GOAL OF THE EXERCISE:
Every line from the one with "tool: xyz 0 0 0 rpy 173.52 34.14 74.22" to the end of the data needs to be copied exactly, and no line before it.

SUPPLIED INFORMATION:
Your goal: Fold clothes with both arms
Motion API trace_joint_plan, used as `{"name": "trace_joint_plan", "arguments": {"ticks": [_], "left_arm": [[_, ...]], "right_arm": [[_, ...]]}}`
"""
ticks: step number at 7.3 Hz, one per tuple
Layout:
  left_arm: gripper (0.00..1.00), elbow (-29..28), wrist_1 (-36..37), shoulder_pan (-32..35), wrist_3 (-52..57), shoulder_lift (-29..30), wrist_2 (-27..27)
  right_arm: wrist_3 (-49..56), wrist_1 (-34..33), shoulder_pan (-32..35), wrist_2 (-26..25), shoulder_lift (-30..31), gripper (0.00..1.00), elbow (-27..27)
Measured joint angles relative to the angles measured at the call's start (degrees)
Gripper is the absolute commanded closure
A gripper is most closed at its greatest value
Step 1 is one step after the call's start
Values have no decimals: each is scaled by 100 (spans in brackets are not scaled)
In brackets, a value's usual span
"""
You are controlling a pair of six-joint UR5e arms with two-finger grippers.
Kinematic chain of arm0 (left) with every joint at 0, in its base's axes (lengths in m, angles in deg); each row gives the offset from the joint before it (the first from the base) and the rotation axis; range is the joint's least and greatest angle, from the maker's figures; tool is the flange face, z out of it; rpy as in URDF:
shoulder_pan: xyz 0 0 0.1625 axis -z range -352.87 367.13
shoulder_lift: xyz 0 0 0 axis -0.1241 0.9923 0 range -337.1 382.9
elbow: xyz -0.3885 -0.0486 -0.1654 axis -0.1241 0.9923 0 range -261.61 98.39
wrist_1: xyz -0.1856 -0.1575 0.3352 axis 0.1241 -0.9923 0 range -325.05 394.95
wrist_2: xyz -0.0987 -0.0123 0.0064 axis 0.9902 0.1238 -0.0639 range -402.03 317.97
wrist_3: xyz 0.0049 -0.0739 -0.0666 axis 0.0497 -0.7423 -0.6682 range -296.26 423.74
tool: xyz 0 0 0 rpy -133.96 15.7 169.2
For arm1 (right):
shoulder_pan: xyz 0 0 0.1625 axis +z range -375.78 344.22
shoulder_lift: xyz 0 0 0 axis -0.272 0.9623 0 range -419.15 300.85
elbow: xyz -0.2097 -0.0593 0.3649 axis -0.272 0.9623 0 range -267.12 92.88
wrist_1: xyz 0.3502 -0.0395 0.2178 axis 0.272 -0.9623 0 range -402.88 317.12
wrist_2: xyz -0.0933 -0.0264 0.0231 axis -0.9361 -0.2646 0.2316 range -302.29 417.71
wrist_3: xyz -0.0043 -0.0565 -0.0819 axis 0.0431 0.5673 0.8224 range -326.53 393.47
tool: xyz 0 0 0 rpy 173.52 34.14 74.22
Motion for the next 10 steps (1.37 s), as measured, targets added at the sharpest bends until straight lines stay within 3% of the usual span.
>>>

EXERCISE OUTPUT:
tool: xyz 0 0 0 rpy 173.52 34.14 74.22
Motion for the next 10 steps (1.37 s), as measured, targets added at the sharpest bends until straight lines stay within 3% of the usual span.
>>>

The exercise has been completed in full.